Years ago, I walked into a waterside club for a taco and a margarita, and found myself spellbound by the music of a two-person Latin folk band called Correo Aereo (“Air Mail”). The magic was due, in part, to musicians Abel Rocha and Madeleine Sosin’s repertoire of Latin American folk music that I had never heard before, and the variety of instruments they used.

But it was Abel Rocha’s voice that really grabbed me, just like it struck longtime collaborator Sosin in the early ‘90s, shortly before they teamed up to form Correo Aereo.

“He has this warm, deep, soulful mid-range,” said Sosin, “and then this cry on top of it — that way of using falsetto, I'd never heard that before and it just cut right through me.”

Rocha’s voice and musicianship are matched by a deep knowledge of the songs and cultures of the Americas. Correo Aereo’s repertoire, from Mexico, Argentina, Venezuela and Chile, uses traditional instruments like folk harps, cuatro (a small Venezuelan guitar), maracas and jaranas (small drums), as well as violin and guitar.

It is musica popular — songs of the people.

Abel Rocha, who is Mexican, was a student in Mexico City in the 1970s and ‘80s. He was influenced by the musicians and composers who found in the city a creative refuge after being persecuted by a wave of dictatorships in Argentina, Chile, Bolivia and other countries.

Some of the music was nueva canción, songs that protested oppression and championed human and labor rights. But much of it was the traditional songs of workers, be they sung in a factory or about the hard life of the farmworker.

Seattle-based musician, educator and producer Antonio Gómez says Rocha knows the songs of the farmer — the worker. “Whether it's working in a mechanics shop in a city in South America or if it's working in an agricultural region, this is the music that creates a soundtrack to life in Latinoamerica.”

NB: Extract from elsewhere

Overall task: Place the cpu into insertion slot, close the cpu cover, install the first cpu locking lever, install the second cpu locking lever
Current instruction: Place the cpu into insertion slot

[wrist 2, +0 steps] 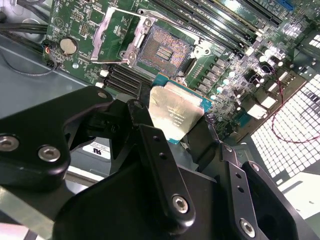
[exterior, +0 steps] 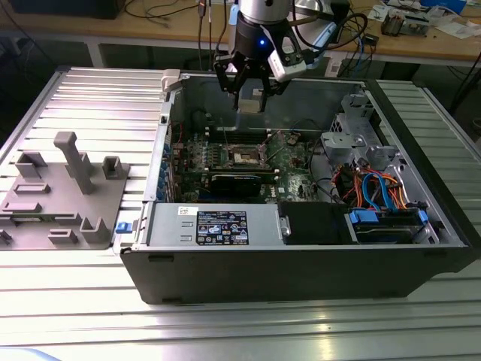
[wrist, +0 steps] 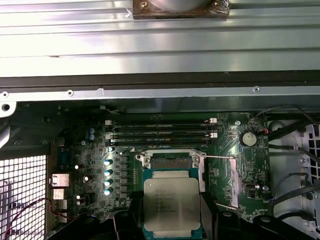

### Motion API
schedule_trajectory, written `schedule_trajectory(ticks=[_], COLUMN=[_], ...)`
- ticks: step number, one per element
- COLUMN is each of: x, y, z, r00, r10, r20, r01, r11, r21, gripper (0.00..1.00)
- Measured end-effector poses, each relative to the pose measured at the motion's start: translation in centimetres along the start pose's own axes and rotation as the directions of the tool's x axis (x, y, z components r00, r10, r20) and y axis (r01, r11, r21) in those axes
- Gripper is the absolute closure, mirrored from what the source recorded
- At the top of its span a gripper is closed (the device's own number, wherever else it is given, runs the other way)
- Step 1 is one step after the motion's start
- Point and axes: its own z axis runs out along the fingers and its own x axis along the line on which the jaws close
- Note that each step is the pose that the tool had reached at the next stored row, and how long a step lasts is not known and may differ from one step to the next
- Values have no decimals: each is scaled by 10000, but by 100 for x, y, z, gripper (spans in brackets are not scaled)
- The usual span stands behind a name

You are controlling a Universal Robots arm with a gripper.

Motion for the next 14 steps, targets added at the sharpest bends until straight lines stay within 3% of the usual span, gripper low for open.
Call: schedule_trajectory(ticks=[7, 14], x=[0, -1], y=[-1, -6], z=[12, 66], r00=[10000, 10000], r10=[0, 1], r20=[0, 0], r01=[0, -1], r11=[10000, 10000], r21=[0, 0], gripper=[46, 46])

“Seattle doesn’t even know that it has this cultural treasure in Abel Rocha,” says Gómez, adding  that Rocha is “literally someone who’s a caretaker of the folklore traditions of Mexico, way beyond mariachi.”

Much of the music has deep ties to the land and to nature, and to the uncertainties of life itself.

One song in the repertoire is Milonga del Péon de Campo, by Argentinian composer Atahualpa Yupanqui. A worker on a ranch has an imaginary dialogue with his landlord, the estanciero:

I never owned my own herd

I've always ridden on the back of a horse owned by someone else

Once I had a zaino horse, so good that it flew over the grass.

I have a simple life, like the worker in the fields is.

Beat up by endless mornings

Having to get up before dawn

in the midst of rain, sleet or cold wind

Sometimes it hits hard the liver and the kidneys

Another, Zamba de Lozano, describes a place in northern Argentina where the hills are stripped by the colors of minerals, and the longing for love with the arrival of Carnaval and the changing of seasons.

“One same song can express the pain, the struggle, the lamento, explains Rocha.

He continues. “They are rage. Songs are dreams, too. Songs are desires not met in life.”

“Songs are many things,” Rocha says. “And I shall never stop learning what they are.”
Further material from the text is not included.